On Thu, Feb 7, 2013 at 12:19 AM, Rob Weir <robw...@apache.org> wrote:
> On Wed, Feb 6, 2013 at 4:12 PM, Marcus (OOo) <marcus.m...@wtnet.de> wrote:
>> Am 02/06/2013 09:13 PM, schrieb Andrea Pescetti:
>>
>>> On 31/01/2013 Andrea Pescetti wrote:
>>>>
>>>> It got more coverage than needed, probably. It is just a proposal at
>>>> this stage, like dozens of other proposals.
>>>
>>>
>>> It is starting to become something a little bit more official now.
>>> Minutes ago, the "FESCo meeting" (Fedora Engineering Steering Committee)
>>> approved the feature for Fedora 19 unanimously, 9-0.
>>
>>
>> Great news.
>>
>>
>>> They will likely publish some minutes, but I copy-paste from the chat.
>>> ---
>>> Feature is accepted under the condition that the conflicts must be
>>> worked out. OpenOffice and LibreOffice packagers get to work them out.
>>> There is no FESCo mandate that LibreOffice must change to accommodate
>>> OpenOffice at this time. Alternatives is not the way to resolve the
>>> conflicts but environment-modules may be looked at as a similar means to
>>> achieve that.
>>> ---
>>>
>>> Explanations:
>>>
>>> - Conflicts are over the "soffice" and "unopkg" aliases, and possibly
>>> others, which would be needed by both OpenOffice and LibreOffice. Here I
>>> hope that the LibreOffice packagers can agree on some solutions (note:
>>> it's really about the packages, since the upstream LibreOffice does not
>>> conflict).
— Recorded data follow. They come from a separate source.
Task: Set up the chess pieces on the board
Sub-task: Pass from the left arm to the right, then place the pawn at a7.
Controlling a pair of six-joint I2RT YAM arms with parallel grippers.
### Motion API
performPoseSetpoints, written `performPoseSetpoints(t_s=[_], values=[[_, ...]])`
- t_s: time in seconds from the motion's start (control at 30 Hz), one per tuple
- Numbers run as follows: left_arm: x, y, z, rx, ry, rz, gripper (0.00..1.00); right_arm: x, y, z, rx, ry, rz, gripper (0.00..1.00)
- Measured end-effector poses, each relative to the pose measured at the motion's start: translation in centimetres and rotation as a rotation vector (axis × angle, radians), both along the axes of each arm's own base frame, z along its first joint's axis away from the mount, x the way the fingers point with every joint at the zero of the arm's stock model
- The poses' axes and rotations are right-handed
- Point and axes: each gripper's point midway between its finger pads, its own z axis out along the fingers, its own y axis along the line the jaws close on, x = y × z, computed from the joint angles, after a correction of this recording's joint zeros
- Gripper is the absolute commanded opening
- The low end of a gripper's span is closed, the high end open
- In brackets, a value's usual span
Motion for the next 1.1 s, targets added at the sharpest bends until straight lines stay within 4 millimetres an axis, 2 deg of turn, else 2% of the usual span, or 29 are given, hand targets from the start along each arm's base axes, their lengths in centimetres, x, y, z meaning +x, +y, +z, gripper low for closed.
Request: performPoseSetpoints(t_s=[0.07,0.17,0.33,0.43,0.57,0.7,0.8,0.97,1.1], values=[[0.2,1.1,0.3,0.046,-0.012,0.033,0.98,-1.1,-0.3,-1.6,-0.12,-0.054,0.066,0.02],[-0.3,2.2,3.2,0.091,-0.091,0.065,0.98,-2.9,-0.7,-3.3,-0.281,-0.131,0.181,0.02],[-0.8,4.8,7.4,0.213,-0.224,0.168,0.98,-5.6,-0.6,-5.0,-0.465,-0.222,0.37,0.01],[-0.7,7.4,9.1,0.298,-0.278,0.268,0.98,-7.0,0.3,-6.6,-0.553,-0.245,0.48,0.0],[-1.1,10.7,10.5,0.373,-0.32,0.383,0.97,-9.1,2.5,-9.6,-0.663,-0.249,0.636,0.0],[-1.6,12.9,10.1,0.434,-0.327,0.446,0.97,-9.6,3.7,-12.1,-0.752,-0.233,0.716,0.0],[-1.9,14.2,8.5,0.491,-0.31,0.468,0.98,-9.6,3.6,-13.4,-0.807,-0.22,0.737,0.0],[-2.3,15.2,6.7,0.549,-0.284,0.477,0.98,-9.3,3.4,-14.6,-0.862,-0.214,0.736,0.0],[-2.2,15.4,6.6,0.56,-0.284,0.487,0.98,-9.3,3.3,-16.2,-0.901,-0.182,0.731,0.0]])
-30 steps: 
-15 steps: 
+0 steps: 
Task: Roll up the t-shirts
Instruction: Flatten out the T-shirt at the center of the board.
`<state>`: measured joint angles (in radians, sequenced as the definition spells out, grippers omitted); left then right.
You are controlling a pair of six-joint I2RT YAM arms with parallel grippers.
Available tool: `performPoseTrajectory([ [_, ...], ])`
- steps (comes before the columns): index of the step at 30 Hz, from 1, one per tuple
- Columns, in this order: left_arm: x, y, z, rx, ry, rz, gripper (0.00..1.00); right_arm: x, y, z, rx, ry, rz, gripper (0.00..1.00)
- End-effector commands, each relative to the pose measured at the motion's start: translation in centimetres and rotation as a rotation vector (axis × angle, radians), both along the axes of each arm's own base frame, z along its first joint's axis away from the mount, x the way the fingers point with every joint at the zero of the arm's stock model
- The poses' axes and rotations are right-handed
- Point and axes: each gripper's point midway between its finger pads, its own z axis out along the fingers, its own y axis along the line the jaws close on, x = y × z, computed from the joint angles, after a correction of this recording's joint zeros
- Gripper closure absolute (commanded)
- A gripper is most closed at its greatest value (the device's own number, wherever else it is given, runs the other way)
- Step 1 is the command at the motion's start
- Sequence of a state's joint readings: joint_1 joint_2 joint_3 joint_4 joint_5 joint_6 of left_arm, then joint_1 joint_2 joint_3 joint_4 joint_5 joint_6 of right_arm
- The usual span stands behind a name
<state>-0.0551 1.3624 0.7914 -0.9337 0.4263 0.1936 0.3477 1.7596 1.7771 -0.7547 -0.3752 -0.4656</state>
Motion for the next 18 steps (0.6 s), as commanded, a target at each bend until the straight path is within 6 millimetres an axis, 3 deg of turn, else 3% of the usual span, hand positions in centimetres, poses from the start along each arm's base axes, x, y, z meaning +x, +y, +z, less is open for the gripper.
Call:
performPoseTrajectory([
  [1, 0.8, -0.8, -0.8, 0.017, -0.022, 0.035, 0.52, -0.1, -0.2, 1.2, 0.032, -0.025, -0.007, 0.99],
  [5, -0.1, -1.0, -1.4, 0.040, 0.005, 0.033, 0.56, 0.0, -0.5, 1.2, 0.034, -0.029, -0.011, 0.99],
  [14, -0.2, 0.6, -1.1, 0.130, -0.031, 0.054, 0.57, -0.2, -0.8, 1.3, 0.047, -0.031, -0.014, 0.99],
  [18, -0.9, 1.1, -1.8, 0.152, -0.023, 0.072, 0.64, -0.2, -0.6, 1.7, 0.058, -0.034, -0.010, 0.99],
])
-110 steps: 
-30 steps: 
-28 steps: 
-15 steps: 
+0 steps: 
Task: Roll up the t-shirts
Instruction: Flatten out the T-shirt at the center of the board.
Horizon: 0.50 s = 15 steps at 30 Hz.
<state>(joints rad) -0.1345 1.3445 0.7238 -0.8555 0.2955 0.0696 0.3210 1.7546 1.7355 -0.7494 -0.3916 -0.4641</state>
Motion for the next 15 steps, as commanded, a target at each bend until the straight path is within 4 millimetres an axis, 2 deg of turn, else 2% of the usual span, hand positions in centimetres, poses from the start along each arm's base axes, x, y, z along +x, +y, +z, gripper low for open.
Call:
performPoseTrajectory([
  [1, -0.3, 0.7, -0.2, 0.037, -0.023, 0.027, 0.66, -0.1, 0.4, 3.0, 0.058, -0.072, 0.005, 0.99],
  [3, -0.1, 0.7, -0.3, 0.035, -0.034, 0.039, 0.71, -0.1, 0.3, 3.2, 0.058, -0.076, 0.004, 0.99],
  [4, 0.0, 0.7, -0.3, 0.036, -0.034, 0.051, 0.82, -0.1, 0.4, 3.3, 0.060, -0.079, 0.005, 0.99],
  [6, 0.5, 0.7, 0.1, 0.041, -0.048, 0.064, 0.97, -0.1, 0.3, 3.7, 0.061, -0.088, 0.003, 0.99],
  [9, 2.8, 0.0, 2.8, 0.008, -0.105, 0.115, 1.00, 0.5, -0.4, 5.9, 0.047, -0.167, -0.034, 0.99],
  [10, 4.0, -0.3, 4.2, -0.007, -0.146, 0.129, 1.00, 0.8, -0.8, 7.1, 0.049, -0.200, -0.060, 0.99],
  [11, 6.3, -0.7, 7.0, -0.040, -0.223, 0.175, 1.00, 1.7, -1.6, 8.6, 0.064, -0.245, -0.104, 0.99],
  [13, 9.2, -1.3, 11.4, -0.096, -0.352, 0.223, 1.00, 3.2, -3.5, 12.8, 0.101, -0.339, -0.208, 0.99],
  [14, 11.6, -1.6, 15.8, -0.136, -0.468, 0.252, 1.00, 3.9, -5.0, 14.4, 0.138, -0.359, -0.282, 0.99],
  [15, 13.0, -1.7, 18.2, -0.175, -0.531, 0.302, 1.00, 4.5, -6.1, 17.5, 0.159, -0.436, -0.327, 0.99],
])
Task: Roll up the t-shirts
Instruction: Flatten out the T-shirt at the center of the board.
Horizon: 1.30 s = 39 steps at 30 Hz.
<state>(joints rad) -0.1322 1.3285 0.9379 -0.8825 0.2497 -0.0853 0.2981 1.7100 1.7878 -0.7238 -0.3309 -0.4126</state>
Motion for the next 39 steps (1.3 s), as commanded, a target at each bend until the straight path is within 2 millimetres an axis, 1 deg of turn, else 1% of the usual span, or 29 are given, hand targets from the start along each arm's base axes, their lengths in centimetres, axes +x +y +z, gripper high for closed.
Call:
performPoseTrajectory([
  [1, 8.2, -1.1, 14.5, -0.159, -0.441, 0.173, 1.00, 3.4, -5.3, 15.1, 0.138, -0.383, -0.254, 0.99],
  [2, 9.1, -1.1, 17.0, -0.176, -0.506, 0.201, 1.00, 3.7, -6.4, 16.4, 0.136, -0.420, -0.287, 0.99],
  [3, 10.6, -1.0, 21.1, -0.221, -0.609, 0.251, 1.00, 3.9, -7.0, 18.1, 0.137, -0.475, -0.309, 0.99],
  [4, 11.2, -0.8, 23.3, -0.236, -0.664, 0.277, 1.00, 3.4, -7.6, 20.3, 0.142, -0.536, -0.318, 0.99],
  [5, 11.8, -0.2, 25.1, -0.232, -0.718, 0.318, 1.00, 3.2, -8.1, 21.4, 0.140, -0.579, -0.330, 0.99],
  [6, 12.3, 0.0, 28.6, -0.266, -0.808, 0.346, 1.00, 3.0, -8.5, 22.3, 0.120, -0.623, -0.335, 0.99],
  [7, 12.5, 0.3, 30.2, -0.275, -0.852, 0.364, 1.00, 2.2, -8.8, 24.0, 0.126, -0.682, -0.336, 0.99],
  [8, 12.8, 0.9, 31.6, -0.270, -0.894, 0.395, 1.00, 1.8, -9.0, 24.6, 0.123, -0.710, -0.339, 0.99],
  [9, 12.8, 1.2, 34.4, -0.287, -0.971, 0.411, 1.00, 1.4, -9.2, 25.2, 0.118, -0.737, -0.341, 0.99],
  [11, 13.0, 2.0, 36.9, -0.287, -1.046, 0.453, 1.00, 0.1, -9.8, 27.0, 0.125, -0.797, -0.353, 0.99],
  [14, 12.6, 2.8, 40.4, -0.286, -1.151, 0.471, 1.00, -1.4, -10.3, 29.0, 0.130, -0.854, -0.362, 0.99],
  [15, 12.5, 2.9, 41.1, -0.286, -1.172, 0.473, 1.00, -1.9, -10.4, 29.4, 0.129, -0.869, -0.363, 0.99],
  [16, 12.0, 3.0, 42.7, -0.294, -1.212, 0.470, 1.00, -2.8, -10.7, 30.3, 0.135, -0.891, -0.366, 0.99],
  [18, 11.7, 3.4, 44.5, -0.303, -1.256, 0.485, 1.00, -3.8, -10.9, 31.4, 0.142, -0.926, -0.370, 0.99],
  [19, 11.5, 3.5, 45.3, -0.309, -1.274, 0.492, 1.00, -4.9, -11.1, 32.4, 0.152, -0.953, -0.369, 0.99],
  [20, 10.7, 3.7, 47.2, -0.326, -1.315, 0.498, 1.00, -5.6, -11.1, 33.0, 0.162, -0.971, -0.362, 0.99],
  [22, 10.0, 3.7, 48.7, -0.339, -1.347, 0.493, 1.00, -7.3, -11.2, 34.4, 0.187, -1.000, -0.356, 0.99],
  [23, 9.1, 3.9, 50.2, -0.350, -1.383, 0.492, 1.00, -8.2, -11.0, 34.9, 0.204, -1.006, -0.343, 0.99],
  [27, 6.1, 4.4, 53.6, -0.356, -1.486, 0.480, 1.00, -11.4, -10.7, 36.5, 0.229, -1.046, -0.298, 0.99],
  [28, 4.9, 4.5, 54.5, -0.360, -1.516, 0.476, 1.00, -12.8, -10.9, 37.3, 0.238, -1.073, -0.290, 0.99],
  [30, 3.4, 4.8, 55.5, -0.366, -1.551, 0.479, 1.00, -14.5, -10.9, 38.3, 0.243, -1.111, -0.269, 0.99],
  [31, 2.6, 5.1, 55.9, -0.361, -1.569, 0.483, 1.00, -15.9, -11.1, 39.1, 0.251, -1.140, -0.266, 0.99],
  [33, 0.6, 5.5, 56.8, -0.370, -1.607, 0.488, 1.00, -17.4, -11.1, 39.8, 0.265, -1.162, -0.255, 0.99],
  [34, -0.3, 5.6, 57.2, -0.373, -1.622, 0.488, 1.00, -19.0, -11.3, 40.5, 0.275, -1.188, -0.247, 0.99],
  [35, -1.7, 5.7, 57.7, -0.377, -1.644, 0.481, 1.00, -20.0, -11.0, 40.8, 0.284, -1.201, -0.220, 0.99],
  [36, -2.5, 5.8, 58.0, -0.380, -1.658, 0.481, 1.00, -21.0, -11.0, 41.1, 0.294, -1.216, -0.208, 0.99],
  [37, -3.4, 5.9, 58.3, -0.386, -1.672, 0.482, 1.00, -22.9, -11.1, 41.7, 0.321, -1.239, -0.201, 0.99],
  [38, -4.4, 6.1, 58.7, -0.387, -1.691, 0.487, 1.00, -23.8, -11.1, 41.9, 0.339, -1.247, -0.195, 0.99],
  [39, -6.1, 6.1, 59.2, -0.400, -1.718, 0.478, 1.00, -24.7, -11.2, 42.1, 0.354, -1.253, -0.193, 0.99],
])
Stephan Bergmann explained that there is still some usage of
>>> the hard-coded "soffice" by external applications and in the SDK. So
>>> this really needs to be clarified to see whether OpenOffice will break
>>> if it doesn't own the "soffice" alias.
>>>
>>> - For historical reasons, the "ooffice", "oowriter"... aliases are
>>> assigned to LibreOffice. Although we discussed it on the mailing lists,
>>> this won't change. So, unless we have the funny idea of squatting
>>> "lowriter", "localc"..., we are left with "aoowriter", "aoocalc" and so
>>> on.
>>
>>
>> I've the idea that both parties are changing to an own naming syntax:
>>
>> soffice -> aooffice *and* soffice -> loffice and so on with other names.
>>
>> Then both have work to do and nobody is in advantage to profit from old
>> stuff.
>>
>
> But I would have trademark concerns if a statement like this installed
> anything but OpenOffice:
>
> sudo yum install openoffice.org
>
> Regards,
>
> -Rob
>

On at least Ubuntu 12.04 (a long term support version), doing this:
sudo apt-get install openoffice.org
will install LibreOffice.

Package description:
This is a transitional package, replacing the OpenOffice.org packaging
with the LibreOffice packaging.

It can be safely removed after an upgrade.



I've been wondering whether this is legal?